An Intro To Git

I don’t like git. Now that I’ve said that, I also don’t like the way using git is taught to new users. It results in problems like this:

I feel like the person in the alt text most of the time, and it’s absolutely not the fault of the people don’t understand this thing. I’m not going to claim this “uses a beautiful distributed graph theory tree model (it doesn’t), or “pretty simple” (it’s not); instead, I’m going to present the git tutorial I wish someone else would’ve showed me.

One final note: there is more than one way to do most things in git. I am opting for the most cohesive and that which I find to apply to most scenarios.

Undo

One thing we are going to do is memorize a few shell commands. My first Java tutorial showed all of the boilerplate - the class, the public static void main(String[] args), and asked the reader to take it on faith that this would all make sense later. So I’m going to do that here, just this once.

The first thing you need to know is how to undo the previous action. Undo comes in two flavors: git reset --hard, and git reset --hard HEAD@{1}. (How’s that for obtuse boilerplate?)

The first is more of an “abort” - it’s used when an “operation” in progress has gone awry, or was the wrong operation. (I’ll define an operation more formally in a bit. If an operation is not in progress, this command is safe.)

The second is an undo proper: after a git operation has completed, to back it out, you run the obtuse long thing. Note that git reset itself counts as an operation, so to redo, one effectively just undoes again. Git does keep a state log much farther into the past, so it is possible to undo more than one operation, but I need to explain some other things before we get there.

Hello, world

Beyond starting with how to fix it when it breaks, I also really appreciate tutorials that use examples. In order to perform examples, though, we will need something to work with: a repository for our project.

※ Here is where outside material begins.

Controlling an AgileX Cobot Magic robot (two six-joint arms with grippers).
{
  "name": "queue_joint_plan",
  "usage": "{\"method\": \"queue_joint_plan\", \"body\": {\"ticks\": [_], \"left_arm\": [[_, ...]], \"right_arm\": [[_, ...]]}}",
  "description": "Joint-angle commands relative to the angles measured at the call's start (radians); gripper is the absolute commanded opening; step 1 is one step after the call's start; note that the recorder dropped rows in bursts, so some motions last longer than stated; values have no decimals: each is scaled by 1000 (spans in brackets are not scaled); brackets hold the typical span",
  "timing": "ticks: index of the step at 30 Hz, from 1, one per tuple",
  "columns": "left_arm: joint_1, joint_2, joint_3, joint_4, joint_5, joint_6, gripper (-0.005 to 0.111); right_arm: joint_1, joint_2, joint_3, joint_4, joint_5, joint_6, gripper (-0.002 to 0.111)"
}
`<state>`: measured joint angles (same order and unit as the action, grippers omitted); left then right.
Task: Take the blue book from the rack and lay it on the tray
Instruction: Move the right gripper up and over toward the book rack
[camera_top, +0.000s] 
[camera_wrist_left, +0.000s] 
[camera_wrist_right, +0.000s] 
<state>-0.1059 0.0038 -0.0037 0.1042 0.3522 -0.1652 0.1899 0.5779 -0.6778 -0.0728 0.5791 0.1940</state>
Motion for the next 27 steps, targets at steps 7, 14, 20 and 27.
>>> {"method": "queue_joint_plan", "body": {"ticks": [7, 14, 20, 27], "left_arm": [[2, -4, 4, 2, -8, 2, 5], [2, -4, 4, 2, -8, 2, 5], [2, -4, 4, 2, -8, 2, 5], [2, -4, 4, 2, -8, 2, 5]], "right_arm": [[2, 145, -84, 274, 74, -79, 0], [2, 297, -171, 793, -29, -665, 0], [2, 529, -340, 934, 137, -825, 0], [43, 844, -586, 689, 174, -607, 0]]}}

To do this, we will make our own using git init. Here is one way it can be called:

frozencemetery@kirtar:~$ mkdir testrepo
mkdir: created directory 'testrepo'
frozencemetery@kirtar:~$ cd testrepo
frozencemetery@kirtar:~/testrepo$ git init .
Initialized empty Git repository in /home/frozencemetery/testrepo/.git/

Note that one can git init . in a directory that is not empty, and git will not touch the existing files. In fact, git tries to be as apathetic about the world around it as possible; you can even move the repository around, or rename it, and git won’t care (it won’t even notice).

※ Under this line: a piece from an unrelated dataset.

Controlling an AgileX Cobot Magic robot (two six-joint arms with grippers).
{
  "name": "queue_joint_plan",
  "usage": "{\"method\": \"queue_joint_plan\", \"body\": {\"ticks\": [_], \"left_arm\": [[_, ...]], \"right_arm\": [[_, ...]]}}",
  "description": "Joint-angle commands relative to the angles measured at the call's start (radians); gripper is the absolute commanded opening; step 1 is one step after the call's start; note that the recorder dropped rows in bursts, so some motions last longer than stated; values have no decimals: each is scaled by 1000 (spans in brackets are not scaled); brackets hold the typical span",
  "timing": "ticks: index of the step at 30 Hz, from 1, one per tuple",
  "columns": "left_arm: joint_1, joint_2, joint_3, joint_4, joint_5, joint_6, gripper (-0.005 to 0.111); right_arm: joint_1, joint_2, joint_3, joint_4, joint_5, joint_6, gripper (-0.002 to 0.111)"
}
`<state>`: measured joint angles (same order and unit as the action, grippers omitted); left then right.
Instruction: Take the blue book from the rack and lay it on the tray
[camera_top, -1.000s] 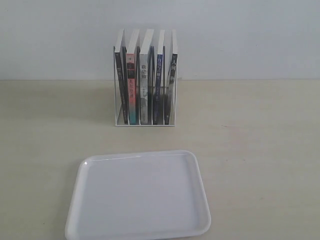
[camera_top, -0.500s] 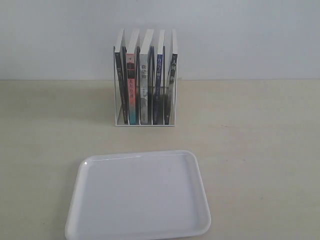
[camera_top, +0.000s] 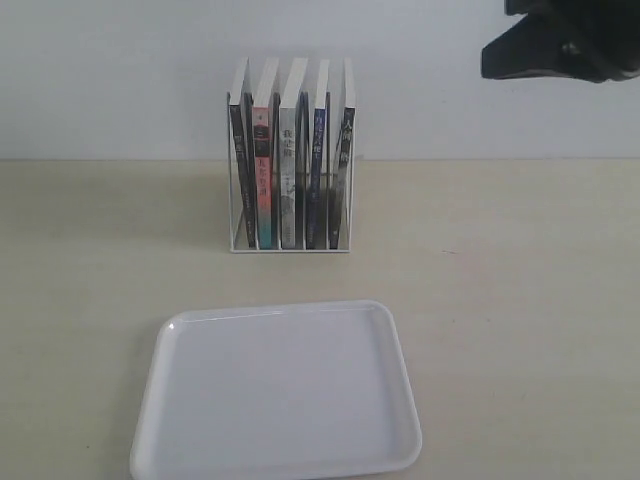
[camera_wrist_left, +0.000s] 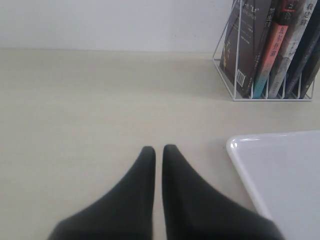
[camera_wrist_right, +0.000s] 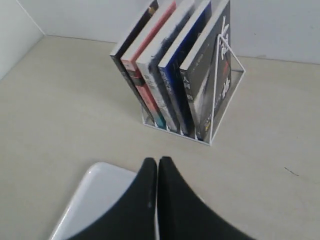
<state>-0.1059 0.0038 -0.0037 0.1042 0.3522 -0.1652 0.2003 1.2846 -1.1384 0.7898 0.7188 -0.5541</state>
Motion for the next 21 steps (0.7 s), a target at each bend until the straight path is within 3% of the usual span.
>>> {"method": "queue_joint_plan", "body": {"ticks": [1, 6, 10, 16, 21], "left_arm": [[2, -4, 4, 2, -8, 2, 5], [2, -4, 4, 2, -8, 2, 5], [2, -4, 4, 2, -8, 2, 5], [2, -4, 4, 2, -8, 2, 5], [2, -4, 4, 2, -8, 2, 5]], "right_arm": [[51, 177, -166, -250, 42, 202, 0], [148, 332, -371, -548, 87, 441, 0], [172, 461, -586, -583, 172, 505, 2], [170, 630, -830, -572, 232, 554, 39], [170, 754, -924, -559, 164, 571, 41]]}}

That’s all fine and good, but most of the time we don’t work with repositories created in this way. Most of the time, “someone else” made the repository - whether that person is another person running git init for their codebase, or a piece of software (e.g., GitHub) running per user request.

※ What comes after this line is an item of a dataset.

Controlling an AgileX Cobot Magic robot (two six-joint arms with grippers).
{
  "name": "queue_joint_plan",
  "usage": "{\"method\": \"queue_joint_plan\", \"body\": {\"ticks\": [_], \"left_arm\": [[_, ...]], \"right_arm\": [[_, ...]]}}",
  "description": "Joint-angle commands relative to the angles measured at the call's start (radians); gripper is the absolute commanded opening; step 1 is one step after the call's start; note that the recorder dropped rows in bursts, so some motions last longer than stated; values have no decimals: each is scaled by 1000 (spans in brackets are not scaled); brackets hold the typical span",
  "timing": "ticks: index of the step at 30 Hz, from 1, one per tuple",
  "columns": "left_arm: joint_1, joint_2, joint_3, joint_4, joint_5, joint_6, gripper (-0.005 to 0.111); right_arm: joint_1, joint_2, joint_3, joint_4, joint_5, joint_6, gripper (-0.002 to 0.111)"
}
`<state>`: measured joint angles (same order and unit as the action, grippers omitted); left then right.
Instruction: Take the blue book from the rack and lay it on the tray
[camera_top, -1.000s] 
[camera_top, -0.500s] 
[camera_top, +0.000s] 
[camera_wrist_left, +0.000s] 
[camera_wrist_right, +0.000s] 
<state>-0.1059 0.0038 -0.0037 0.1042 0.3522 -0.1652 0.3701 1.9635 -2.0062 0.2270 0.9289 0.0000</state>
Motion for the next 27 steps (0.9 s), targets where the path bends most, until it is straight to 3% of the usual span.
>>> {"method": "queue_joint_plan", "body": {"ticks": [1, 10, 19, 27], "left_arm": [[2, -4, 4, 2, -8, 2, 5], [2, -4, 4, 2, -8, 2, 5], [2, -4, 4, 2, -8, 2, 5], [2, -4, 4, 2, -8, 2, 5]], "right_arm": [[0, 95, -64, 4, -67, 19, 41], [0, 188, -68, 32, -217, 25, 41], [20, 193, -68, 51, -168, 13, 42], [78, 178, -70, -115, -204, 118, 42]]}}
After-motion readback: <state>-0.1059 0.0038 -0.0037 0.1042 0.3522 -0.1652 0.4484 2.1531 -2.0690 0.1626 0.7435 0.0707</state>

How do we get this code? Well, for example, to get the source for this website, one could do this:

frozencemetery@kirtar:/tmp$ git clone https://github.com/frozencemetery/mivehind.net
Cloning into 'mivehind.net'...
remote: Counting objects: 277, done.
remote: Compressing objects: 100% (4/4), done.
remote: Total 277 (delta 0), reused 0 (delta 0), pack-reused 273
Receiving objects: 100% (277/277), 2.12 MiB | 3.14 MiB/s, done.
Resolving deltas: 100% (139/139), done.
frozencemetery@kirtar:/tmp$ cd mivehind.net 
frozencemetery@kirtar:/tmp/mivehind.net$ ls -A
about.md  _config.yml  css       .git        _includes   _layouts  _posts
assets    COPYING      feed.xml  .gitignore  index.html  LICENSE

And it’s all there. Be careful - there will have been new commits since this writing, and not all outputs will match exactly.

Dotfiles?

In the above example, there are two entries whose names start with a dot, and so are invisible in normal ls. The first is the “.git” directory. This contains internal git state - everything git knows about the repository. It’s very interesting to look at what’s in there, if you’re me and are interested in the inner workings of version control. Otherwise I don’t recommend it.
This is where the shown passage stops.